> Source material
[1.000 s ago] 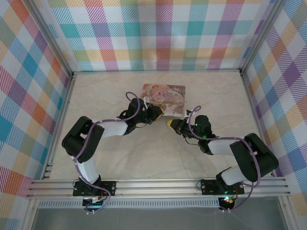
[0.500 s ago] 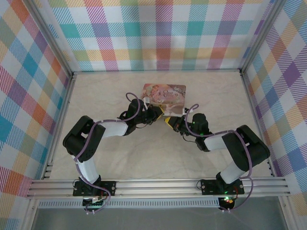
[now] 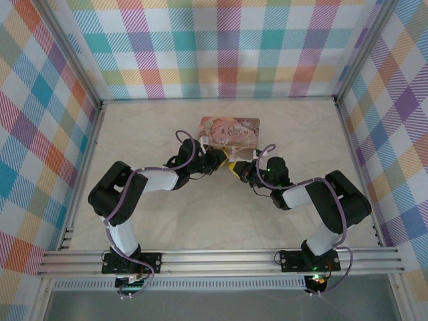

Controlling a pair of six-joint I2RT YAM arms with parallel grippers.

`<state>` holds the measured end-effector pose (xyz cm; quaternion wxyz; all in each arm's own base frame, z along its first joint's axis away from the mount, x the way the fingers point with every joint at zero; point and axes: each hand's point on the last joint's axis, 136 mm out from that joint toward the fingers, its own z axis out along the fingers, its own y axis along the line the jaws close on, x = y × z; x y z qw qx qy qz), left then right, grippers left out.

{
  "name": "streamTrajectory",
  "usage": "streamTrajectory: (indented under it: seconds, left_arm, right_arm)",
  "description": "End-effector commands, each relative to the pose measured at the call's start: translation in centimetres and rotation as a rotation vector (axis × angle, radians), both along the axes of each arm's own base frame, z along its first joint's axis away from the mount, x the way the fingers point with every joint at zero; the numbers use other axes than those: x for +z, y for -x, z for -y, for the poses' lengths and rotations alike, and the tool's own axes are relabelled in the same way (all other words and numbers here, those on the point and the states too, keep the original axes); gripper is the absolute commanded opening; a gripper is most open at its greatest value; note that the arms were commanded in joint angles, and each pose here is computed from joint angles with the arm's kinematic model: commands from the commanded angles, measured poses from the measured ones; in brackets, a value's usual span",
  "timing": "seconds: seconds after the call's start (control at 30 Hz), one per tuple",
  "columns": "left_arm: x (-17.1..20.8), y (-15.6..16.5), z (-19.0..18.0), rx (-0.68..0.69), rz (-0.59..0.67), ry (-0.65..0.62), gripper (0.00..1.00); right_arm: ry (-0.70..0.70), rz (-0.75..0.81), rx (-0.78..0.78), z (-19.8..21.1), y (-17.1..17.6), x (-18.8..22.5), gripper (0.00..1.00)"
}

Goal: Unlock the padlock with the key

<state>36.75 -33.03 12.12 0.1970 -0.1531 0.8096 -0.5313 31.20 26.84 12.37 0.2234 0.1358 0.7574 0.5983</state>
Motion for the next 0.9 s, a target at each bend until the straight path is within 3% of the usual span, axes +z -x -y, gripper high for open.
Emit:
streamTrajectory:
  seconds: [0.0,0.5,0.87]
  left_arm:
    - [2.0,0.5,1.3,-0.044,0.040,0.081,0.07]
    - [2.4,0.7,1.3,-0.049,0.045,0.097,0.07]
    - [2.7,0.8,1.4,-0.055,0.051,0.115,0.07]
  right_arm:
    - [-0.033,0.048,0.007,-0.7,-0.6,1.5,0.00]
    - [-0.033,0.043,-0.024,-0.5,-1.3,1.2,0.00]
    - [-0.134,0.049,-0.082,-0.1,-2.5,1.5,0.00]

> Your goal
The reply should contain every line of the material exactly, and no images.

> Result
[1.000 s ago] 
[0.500 s ago] 
[now] 

Controlling a pair of six-joint I2RT YAM arms with parallel grippers.

`<state>` holds the measured end-effector pose (xyz cm; quaternion wxyz; all in each arm's own base frame, z along its first joint's axis away from the mount, x the way the fingers point with every joint at zero; point and axes: each hand's point on the last joint's axis, 136 mm out from that joint toward the fingers, its own z axis out along the fingers, its own y axis along the line the jaws close on, x = y × z; x y z qw qx qy qz), left then right, grippers left out.

{
  "name": "streamTrajectory",
  "usage": "streamTrajectory: (indented under it: seconds, left_arm, right_arm)",
  "description": "End-effector commands, each relative to the pose measured at the call's start: translation in centimetres and rotation as a rotation vector (axis × angle, radians), both along the axes of each arm's own base frame, z along its first joint's axis away from the mount, x the way the fingers point with every joint at zero; the numbers use other axes than those: x for +z, y for -x, z for -y, for the poses' lengths and rotations alike, and the tool's own axes are relabelled in the same way (all other words and numbers here, those on the point and the states too, keep the original axes); gripper is the absolute commanded opening; a gripper is most open at its greatest value; note that the arms were commanded in joint angles, and each pose here is computed from joint angles with the arm's kinematic model: commands from the commanded angles, measured poses from the measured ones; in brackets, a value's usual span",
  "timing": "seconds: seconds after the call's start (control at 30 Hz), one per tuple",
  "columns": "left_arm: x (-17.1..20.8), y (-15.6..16.5), z (-19.0..18.0), rx (-0.68..0.69), rz (-0.59..0.67), ry (-0.65..0.62), gripper (0.00..1.00); right_arm: ry (-0.70..0.70), rz (-0.75..0.81), rx (-0.78..0.78), z (-19.8..21.1), y (-17.1..17.6), x (-18.8..22.5), gripper (0.00..1.00)"
}

Goal: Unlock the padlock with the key

<state>36.75 -33.03 12.12 0.1970 -0.1531 0.8096 -0.5313 31.20 26.84 12.37 0.2234 0.1358 0.7574 0.5983</state>
Motion for the next 0.9 s, a target at each bend until the straight path is within 3% of the usual span, axes +z -x -y, gripper high for open.
Emit:
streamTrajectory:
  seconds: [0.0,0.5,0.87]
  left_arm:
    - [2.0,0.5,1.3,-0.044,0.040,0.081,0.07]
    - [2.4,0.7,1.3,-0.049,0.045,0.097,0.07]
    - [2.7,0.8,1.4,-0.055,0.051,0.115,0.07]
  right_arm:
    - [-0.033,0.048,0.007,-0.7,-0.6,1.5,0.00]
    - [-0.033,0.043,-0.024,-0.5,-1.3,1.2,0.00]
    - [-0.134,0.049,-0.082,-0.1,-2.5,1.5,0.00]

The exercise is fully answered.